Problem — Check every line of the records below for the string "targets" and copy the ones that have it.

Stored items —
********************

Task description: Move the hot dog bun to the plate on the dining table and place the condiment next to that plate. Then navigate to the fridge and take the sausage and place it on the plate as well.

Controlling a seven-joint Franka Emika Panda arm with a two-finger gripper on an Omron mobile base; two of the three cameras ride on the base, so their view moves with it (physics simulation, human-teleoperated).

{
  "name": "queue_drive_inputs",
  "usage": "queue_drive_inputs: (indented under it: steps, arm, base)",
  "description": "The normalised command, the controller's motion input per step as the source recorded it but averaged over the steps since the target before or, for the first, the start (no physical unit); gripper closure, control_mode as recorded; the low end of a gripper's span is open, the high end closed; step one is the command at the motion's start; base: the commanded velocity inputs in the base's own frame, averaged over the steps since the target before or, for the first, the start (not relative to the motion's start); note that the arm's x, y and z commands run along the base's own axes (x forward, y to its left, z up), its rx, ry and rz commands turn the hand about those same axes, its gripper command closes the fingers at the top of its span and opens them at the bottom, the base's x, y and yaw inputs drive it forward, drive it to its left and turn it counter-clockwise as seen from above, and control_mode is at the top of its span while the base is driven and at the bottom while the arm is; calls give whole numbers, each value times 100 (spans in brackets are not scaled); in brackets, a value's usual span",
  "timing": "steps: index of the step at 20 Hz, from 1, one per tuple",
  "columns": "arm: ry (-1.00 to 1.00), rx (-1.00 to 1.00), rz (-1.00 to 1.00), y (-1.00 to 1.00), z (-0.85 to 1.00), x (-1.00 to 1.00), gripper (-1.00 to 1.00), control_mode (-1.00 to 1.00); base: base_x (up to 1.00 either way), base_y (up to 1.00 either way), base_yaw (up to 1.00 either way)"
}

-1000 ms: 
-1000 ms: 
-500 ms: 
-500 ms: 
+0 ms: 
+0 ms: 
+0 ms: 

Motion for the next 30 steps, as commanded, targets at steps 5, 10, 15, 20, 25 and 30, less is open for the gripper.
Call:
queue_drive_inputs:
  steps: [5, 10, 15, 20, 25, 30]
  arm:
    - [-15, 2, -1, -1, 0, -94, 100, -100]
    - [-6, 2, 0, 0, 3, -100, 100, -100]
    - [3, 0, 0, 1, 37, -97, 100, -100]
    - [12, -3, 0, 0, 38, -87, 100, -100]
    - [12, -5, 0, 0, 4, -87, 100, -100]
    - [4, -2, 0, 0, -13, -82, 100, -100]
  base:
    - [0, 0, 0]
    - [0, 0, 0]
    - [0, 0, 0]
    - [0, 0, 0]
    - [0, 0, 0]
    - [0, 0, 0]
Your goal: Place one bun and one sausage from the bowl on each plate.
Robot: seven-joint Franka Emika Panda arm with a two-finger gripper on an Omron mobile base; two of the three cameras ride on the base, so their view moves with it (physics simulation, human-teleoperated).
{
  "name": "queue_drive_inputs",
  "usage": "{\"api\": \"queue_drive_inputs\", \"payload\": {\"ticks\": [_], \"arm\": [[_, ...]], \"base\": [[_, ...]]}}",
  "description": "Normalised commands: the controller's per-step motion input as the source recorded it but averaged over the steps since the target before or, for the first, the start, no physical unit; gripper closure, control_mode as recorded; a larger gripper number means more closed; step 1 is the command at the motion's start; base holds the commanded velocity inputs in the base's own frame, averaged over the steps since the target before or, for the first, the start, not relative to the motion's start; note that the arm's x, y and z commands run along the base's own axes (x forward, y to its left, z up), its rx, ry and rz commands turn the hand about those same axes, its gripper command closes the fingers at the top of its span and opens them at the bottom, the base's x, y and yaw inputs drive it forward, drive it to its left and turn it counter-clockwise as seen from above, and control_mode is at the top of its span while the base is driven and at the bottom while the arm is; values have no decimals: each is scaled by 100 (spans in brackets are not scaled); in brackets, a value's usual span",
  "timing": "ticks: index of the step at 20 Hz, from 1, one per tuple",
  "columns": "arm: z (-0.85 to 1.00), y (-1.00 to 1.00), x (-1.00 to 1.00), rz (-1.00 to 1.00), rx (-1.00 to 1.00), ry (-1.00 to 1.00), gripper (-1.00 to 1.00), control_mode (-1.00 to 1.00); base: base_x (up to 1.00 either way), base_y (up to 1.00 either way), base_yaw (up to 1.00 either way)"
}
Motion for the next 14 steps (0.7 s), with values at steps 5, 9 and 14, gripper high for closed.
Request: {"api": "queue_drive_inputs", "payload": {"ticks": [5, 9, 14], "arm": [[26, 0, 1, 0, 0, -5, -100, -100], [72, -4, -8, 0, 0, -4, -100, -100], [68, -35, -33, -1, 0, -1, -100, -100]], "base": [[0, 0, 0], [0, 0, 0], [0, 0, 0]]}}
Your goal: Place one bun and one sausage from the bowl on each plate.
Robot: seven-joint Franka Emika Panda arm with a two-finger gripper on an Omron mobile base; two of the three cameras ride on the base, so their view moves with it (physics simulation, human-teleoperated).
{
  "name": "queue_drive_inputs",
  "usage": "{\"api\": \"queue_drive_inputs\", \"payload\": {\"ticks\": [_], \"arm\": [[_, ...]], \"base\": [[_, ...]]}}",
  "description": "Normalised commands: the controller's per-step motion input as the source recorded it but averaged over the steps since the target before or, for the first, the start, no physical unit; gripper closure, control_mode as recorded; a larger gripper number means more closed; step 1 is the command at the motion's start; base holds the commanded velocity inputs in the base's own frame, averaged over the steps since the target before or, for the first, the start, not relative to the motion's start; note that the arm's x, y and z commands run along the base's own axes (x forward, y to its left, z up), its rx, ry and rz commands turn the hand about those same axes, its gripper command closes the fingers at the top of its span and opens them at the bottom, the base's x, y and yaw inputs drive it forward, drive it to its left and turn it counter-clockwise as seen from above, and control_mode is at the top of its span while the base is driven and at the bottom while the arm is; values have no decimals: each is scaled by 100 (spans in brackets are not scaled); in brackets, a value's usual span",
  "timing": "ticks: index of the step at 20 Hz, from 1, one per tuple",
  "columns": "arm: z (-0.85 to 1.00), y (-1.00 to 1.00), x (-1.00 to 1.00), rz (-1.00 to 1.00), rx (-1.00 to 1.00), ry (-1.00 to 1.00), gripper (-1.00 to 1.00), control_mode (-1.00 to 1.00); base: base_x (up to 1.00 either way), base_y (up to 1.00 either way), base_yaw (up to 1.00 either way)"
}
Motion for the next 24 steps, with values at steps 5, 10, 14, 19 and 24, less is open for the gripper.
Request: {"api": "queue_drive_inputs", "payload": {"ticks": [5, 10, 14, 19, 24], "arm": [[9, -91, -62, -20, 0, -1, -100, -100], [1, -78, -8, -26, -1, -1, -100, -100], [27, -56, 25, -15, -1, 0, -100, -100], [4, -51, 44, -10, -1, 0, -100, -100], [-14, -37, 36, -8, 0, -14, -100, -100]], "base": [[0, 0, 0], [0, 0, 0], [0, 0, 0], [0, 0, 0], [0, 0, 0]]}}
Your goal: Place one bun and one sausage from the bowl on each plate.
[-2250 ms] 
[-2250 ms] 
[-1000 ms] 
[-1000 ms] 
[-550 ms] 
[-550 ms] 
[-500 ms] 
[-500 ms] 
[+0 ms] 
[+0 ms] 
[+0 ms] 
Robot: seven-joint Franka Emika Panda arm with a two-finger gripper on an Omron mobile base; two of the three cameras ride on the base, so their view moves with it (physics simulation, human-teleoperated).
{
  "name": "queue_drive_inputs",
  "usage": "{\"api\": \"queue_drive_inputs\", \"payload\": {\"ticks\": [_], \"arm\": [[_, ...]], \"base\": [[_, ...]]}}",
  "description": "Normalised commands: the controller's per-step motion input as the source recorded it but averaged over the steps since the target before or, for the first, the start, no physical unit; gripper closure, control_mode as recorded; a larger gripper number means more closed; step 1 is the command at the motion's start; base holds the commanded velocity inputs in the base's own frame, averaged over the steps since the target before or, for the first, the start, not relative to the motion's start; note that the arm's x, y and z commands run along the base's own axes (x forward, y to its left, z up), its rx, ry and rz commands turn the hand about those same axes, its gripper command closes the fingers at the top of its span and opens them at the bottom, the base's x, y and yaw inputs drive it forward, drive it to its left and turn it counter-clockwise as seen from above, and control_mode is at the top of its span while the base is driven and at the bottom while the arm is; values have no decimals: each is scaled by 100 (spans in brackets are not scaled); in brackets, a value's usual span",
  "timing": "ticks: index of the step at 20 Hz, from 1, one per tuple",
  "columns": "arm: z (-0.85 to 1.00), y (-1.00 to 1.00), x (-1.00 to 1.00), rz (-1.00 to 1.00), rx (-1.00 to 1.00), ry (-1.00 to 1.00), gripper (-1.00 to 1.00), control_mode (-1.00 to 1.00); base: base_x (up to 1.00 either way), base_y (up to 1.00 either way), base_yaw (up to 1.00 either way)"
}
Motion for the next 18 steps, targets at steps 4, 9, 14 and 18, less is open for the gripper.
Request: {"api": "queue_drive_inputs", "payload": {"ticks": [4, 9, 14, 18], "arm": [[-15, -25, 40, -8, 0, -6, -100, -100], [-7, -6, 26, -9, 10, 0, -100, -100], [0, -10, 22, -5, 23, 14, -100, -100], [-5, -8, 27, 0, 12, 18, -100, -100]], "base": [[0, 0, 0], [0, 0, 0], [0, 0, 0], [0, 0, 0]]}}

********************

Written solution —
Motion for the next 30 steps, as commanded, targets at steps 5, 10, 15, 20, 25 and 30, less is open for the gripper.
Motion for the next 18 steps, targets at steps 4, 9, 14 and 18, less is open for the gripper.

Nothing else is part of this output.